*Activity*. Word for word, reproduce the data that follows.

━━━━

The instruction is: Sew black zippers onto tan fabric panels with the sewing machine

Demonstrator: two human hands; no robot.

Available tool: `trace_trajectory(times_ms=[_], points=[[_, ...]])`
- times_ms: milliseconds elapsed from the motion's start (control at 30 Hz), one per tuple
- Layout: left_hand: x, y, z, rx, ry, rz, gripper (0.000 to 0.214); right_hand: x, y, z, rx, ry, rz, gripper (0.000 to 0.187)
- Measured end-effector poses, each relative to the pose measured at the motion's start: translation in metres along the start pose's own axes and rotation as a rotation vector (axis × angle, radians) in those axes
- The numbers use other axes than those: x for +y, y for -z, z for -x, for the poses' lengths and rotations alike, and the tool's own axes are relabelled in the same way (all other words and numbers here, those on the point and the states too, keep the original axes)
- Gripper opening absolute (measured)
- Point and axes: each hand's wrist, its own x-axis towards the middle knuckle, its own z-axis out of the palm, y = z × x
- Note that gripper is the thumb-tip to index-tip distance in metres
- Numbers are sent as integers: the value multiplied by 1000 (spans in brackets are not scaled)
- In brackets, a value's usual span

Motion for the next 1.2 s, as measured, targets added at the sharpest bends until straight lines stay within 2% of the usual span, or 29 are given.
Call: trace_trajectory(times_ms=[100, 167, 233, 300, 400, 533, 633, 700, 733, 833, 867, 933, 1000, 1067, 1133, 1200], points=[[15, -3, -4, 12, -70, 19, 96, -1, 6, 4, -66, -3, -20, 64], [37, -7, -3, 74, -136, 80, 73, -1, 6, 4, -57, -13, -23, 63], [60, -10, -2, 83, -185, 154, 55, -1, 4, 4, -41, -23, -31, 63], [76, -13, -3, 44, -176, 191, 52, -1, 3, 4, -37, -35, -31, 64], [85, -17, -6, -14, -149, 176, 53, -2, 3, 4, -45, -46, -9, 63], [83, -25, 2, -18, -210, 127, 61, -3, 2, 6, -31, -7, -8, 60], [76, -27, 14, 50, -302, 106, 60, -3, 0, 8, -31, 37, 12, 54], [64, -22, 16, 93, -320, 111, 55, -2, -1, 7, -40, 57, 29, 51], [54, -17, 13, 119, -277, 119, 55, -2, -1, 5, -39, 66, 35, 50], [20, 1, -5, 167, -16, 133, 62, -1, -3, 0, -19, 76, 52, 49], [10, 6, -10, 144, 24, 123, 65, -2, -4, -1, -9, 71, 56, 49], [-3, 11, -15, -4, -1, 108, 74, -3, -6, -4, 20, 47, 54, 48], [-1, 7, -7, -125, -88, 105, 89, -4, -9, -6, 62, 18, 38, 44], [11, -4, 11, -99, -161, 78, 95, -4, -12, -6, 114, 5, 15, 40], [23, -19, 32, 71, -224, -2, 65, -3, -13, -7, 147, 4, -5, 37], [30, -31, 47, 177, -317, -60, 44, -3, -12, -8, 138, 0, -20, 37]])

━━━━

*Response*.
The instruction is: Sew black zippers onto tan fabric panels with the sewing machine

Demonstrator: two human hands; no robot.

Available tool: `trace_trajectory(times_ms=[_], points=[[_, ...]])`
- times_ms: milliseconds elapsed from the motion's start (control at 30 Hz), one per tuple
- Layout: left_hand: x, y, z, rx, ry, rz, gripper (0.000 to 0.214); right_hand: x, y, z, rx, ry, rz, gripper (0.000 to 0.187)
- Measured end-effector poses, each relative to the pose measured at the motion's start: translation in metres along the start pose's own axes and rotation as a rotation vector (axis × angle, radians) in those axes
- The numbers use other axes than those: x for +y, y for -z, z for -x, for the poses' lengths and rotations alike, and the tool's own axes are relabelled in the same way (all other words and numbers here, those on the point and the states too, keep the original axes)
- Gripper opening absolute (measured)
- Point and axes: each hand's wrist, its own x-axis towards the middle knuckle, its own z-axis out of the palm, y = z × x
- Note that gripper is the thumb-tip to index-tip distance in metres
- Numbers are sent as integers: the value multiplied by 1000 (spans in brackets are not scaled)
- In brackets, a value's usual span

Motion for the next 1.2 s, as measured, targets added at the sharpest bends until straight lines stay within 2% of the usual span, or 29 are given.
Call: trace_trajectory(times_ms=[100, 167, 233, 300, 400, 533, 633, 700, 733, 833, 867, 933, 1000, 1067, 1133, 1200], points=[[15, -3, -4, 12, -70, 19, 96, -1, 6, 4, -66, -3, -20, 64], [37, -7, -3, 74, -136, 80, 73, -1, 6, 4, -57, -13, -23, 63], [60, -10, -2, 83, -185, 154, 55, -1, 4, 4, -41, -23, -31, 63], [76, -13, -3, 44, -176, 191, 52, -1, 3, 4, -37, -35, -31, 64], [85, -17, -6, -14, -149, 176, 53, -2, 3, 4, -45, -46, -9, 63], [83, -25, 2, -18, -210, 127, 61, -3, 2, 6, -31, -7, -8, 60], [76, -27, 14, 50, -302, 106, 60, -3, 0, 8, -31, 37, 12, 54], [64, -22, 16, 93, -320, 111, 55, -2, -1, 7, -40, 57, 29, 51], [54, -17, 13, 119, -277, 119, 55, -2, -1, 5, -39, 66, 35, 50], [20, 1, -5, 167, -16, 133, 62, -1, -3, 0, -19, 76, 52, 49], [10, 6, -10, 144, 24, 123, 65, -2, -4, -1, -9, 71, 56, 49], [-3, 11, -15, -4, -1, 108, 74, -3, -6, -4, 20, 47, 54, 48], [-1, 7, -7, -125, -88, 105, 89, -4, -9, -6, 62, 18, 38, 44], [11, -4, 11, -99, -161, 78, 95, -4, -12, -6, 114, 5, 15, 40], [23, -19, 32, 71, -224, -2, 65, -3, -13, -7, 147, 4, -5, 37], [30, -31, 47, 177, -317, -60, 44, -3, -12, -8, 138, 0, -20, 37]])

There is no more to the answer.